Jun 9, 2012


Epic Games is formally announcing its Unreal Engine 4 technology today after the close of the Electronic Entertainment Expo (E3), the game industry’s big trade show.
Word about the new engine, which is the foundation for the next decade of graphics technology in video games, leaked out earlier in a story by Wired. The new engine is supposed to be a crowing achievement in video game graphics, and it certainly produces amazing images, such as those in this story.



The technology could be the foundation for games which run on future high-end personal computers or next-generation consoles, such as those that Microsoft and Sony are expected to launch in the coming years. The previous generation Unreal Engine 3 came out six years ago for the PC, Xbox 360 and PlayStation 3. It resulted in a wave of beautiful games across the industry such as Epic’s own Gears of War series.

Epic creates its own games but it also licenses the engine to all comers. It can thus extend its influence throughout the entire video game industry when it comes to high-quality 3D graphics and physics.

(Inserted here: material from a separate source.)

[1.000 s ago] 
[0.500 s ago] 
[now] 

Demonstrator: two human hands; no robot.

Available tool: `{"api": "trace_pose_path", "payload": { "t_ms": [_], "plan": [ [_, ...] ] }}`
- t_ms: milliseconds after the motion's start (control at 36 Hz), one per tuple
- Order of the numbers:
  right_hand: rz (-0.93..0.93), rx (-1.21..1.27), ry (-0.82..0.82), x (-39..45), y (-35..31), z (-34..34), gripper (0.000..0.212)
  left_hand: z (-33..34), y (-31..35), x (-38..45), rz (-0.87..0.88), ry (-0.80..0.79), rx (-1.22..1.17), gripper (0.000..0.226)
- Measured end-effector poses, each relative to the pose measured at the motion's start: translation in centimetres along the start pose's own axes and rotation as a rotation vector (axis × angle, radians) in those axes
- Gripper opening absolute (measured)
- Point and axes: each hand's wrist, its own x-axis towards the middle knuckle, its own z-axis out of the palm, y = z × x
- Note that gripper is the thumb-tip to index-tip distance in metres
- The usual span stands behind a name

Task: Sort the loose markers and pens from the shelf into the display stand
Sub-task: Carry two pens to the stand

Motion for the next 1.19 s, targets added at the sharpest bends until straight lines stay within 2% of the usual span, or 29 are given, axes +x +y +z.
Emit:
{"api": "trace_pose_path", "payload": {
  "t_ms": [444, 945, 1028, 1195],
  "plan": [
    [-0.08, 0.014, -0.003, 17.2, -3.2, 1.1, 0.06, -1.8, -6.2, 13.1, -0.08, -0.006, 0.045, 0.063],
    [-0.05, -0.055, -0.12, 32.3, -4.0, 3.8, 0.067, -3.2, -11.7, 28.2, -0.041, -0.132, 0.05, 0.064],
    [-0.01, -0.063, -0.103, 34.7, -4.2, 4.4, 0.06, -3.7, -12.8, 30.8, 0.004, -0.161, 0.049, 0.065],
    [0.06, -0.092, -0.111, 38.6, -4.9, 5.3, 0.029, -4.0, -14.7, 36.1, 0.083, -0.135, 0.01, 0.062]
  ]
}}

The engine includes Kismet 2, a visual scripting editor. It allows artists and developers to edit their code and see the changes appear in a visual way in real-time on a flow chart and in the game itself. That could make artists far more productive than they are today, and it means they won’t have to understand programming code itself in order to see what coding changes will mean for their art work.

The technology can on a single Nvidia GeForce GTX 680 graphics card. That’s the fastest graphics card in the world at this moment, but it is still a consumer technology that you can purchase and add to your gaming PC for about $500.

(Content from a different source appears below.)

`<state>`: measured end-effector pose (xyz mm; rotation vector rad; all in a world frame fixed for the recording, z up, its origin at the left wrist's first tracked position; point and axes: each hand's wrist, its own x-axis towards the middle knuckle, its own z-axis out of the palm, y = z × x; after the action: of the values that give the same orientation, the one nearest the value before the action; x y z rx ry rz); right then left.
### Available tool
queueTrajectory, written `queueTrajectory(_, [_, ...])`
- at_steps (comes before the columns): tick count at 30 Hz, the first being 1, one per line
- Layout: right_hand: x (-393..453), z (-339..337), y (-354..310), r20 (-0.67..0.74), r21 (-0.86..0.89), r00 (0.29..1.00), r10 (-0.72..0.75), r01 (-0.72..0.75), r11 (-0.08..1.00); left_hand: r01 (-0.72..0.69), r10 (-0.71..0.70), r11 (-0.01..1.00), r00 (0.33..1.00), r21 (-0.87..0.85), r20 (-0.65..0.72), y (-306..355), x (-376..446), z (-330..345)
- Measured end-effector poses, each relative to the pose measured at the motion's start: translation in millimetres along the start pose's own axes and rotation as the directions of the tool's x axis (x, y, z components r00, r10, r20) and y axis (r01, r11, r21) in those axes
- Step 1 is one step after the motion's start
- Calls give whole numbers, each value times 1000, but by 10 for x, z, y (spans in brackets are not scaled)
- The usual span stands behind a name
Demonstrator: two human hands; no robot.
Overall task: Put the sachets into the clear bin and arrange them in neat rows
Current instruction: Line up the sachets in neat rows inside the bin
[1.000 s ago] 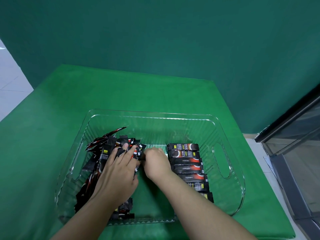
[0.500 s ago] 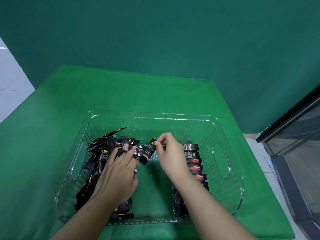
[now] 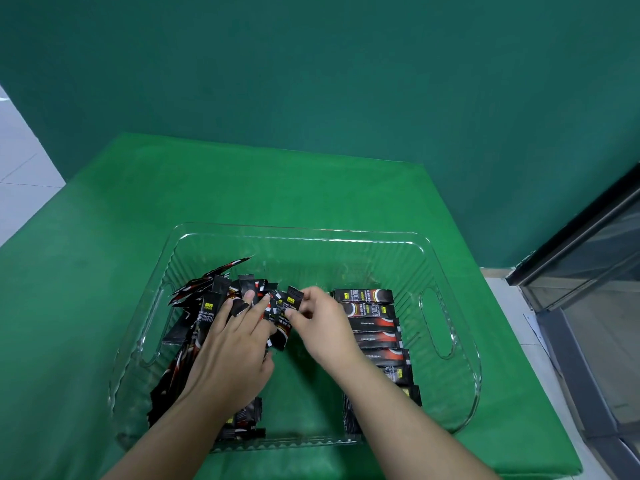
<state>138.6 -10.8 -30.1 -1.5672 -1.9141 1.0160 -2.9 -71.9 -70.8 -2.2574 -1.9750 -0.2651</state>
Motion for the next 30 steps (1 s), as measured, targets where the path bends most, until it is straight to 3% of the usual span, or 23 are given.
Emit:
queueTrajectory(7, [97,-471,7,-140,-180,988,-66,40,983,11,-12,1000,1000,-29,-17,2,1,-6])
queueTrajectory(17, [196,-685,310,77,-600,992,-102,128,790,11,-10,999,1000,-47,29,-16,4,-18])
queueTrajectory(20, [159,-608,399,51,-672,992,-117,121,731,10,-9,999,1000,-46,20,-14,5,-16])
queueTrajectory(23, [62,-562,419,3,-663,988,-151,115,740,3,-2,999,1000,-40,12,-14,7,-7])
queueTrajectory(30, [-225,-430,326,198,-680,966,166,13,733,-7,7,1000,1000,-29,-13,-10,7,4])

The image above from Epic’s 153-second Elemental demo shows that the engine can display tons of particles — a million of them — as the demon knight breathes fire out of his nose. You can see a shower of sparks and the effects of light bouncing around a scene — such as light that emerges from behind a cloud of smoke. Below, the image shows high-dynamic range, or the ability to render details in both the bright and the dark sections of a scene.



The key to these 3D animations is that they are dynamic, meaning they can be changed on the fly, and they are real-time, meaning they can produce all sorts of movement and activity across the screen every instant.